The required output is the exact run of lines in the listing below from the line holding "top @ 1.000" through the line holding "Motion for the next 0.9", with no pictures.

═══

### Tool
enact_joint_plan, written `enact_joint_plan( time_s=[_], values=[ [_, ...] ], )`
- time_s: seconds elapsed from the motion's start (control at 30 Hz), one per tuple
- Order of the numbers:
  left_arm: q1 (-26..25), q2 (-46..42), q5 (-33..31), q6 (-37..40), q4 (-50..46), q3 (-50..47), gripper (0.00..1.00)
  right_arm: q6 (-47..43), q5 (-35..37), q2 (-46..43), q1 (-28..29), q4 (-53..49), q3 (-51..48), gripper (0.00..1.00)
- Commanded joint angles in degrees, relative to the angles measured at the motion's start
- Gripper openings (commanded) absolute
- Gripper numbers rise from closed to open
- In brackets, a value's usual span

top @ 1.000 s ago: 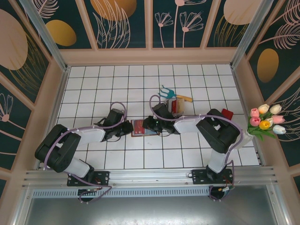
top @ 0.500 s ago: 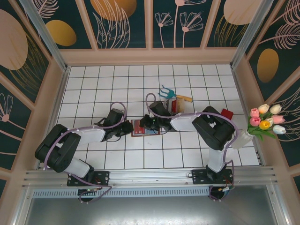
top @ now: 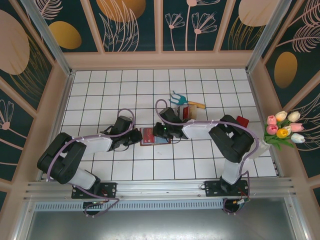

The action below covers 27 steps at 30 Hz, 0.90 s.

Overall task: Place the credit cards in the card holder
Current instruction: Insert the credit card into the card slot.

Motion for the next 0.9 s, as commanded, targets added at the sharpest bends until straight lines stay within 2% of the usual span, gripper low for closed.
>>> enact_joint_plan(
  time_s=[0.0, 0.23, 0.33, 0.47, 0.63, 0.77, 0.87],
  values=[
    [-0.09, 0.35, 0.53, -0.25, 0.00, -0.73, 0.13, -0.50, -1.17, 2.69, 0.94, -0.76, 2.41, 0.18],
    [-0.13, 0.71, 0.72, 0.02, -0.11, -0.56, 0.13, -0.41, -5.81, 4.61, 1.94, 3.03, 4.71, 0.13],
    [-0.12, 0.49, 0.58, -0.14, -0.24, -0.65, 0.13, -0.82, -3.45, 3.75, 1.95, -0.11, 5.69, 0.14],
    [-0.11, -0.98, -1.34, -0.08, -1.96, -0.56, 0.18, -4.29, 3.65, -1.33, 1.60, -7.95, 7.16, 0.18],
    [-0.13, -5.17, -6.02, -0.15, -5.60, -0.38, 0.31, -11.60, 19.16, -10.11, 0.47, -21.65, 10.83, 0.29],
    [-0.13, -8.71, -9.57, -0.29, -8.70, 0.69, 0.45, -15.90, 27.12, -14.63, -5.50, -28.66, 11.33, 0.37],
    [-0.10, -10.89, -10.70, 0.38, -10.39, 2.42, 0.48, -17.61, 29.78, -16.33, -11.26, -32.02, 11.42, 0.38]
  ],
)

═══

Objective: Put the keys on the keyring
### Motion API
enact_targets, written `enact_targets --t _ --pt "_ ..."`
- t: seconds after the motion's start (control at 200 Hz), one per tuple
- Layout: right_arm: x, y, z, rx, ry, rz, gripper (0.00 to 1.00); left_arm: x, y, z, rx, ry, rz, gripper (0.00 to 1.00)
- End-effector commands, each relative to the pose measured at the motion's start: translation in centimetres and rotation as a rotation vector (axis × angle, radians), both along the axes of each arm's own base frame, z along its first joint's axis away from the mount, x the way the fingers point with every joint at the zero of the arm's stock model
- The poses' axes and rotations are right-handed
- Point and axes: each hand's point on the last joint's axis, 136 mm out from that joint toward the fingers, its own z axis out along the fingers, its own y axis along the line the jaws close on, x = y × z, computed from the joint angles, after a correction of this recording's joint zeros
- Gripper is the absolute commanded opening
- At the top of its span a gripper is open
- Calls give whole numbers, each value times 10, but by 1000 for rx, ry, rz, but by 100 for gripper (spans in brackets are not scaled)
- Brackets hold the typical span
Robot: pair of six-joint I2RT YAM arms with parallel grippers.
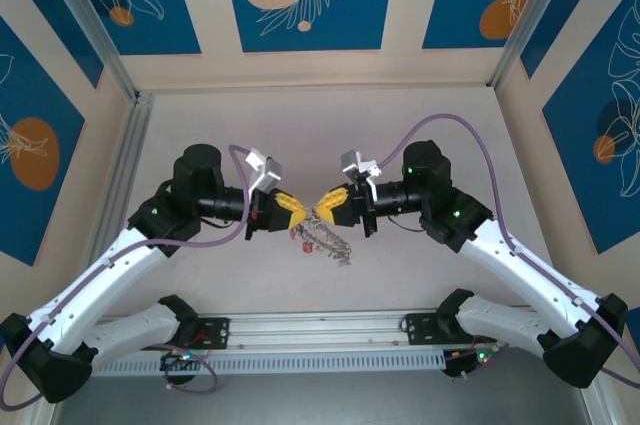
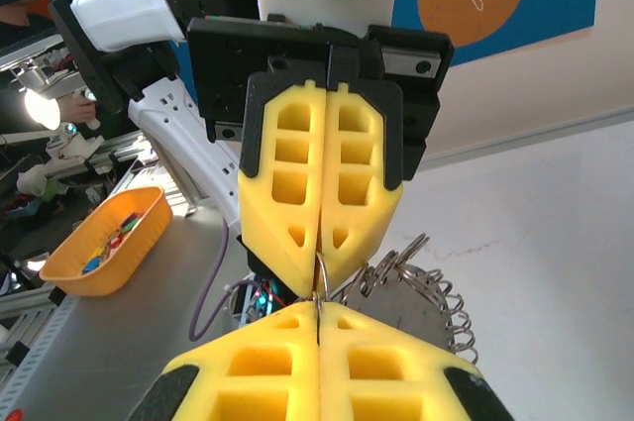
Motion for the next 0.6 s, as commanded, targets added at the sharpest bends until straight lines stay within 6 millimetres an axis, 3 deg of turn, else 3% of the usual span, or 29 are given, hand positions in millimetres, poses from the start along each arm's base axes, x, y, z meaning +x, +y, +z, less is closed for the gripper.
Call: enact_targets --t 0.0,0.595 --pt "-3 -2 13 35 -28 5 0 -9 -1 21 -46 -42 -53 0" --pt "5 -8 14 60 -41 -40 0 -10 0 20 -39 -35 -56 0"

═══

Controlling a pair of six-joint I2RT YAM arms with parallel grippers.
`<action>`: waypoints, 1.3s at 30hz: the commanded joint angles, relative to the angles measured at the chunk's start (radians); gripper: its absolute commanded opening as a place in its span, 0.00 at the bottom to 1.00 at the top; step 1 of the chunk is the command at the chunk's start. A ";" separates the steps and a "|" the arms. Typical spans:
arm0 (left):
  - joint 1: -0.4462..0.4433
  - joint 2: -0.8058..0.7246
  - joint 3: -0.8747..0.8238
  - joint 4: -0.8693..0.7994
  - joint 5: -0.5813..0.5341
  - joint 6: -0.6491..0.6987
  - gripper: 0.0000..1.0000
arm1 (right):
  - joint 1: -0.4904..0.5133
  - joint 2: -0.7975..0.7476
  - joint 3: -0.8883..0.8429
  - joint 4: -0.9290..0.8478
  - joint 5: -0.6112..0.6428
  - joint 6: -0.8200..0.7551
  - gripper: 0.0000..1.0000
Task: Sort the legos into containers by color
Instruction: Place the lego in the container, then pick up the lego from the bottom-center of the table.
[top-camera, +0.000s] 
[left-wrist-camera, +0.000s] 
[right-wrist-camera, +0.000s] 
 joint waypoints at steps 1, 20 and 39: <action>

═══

> **OUTPUT BELOW**
top @ 1.000 s ago: 
top @ 0.500 s ago: 
top @ now: 

The action below covers 27 steps at 30 Hz, 0.90 s.

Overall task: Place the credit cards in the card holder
Current instruction: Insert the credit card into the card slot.

Motion for the next 0.9 s, as commanded, targets added at the sharpest bends until straight lines stay within 2% of the usual span, gripper low for closed.

That concludes the answer to this exercise.